ACTION ITEM:
Below is a listing; restate from it, character for character, the lines beginning at the line holding "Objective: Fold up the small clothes" and ending at the line holding "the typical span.", both included.

---- DATA

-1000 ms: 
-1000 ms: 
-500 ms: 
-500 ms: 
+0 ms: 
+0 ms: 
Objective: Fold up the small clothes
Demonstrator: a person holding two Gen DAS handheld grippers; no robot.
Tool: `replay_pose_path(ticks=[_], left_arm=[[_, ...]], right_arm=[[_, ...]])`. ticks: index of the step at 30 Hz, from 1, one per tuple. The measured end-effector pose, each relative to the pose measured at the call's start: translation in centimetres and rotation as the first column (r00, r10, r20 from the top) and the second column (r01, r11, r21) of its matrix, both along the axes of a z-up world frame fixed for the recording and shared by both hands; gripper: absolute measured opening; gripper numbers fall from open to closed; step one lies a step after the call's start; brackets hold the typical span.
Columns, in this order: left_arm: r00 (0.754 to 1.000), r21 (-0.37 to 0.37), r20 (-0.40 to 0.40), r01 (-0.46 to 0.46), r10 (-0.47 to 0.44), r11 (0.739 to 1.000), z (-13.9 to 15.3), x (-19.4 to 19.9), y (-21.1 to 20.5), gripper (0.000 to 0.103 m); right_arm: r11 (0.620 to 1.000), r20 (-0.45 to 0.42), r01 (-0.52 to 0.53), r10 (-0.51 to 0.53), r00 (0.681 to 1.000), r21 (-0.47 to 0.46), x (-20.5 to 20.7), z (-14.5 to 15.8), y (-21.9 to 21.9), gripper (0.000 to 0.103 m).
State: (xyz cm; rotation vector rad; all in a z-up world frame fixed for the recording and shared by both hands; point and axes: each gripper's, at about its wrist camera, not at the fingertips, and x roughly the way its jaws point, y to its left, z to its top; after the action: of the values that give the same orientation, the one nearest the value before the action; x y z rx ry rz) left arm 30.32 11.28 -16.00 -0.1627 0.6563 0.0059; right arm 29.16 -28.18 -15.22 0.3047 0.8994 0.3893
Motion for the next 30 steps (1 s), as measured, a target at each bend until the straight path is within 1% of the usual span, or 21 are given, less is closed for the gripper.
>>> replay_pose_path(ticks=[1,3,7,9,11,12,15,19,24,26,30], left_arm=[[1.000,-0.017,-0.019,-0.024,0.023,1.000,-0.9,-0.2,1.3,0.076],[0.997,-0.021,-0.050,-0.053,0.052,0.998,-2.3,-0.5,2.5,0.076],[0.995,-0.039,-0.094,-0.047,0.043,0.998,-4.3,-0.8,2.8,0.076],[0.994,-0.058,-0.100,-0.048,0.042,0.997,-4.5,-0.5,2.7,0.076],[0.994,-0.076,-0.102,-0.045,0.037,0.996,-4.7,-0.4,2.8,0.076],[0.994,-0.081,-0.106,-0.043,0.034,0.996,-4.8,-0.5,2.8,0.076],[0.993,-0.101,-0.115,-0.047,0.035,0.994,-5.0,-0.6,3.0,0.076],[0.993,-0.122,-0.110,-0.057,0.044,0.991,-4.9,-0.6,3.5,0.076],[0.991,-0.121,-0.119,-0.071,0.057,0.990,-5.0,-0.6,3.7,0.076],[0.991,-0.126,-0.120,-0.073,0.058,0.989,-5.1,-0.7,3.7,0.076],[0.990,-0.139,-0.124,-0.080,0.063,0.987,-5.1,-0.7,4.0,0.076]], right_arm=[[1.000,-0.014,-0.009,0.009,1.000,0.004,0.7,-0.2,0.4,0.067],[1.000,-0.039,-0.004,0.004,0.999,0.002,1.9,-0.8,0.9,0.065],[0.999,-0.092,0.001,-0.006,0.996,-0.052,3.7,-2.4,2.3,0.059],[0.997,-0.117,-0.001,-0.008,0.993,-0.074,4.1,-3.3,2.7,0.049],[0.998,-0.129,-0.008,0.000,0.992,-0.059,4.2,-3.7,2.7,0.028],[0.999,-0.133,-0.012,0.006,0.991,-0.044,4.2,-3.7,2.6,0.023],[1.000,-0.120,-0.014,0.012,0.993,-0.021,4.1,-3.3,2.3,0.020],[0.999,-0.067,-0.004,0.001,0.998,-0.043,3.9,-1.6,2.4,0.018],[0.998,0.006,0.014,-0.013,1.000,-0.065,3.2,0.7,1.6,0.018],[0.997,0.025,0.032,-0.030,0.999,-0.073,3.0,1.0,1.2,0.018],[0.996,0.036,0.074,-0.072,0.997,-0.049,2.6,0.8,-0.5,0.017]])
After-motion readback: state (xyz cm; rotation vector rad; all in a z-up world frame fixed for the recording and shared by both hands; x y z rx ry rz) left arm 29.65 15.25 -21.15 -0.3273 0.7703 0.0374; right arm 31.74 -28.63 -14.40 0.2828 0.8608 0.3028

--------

RESPONSE:
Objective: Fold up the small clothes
Demonstrator: a person holding two Gen DAS handheld grippers; no robot.
Tool: `replay_pose_path(ticks=[_], left_arm=[[_, ...]], right_arm=[[_, ...]])`. ticks: index of the step at 30 Hz, from 1, one per tuple. The measured end-effector pose, each relative to the pose measured at the call's start: translation in centimetres and rotation as the first column (r00, r10, r20 from the top) and the second column (r01, r11, r21) of its matrix, both along the axes of a z-up world frame fixed for the recording and shared by both hands; gripper: absolute measured opening; gripper numbers fall from open to closed; step one lies a step after the call's start; brackets hold the typical span.

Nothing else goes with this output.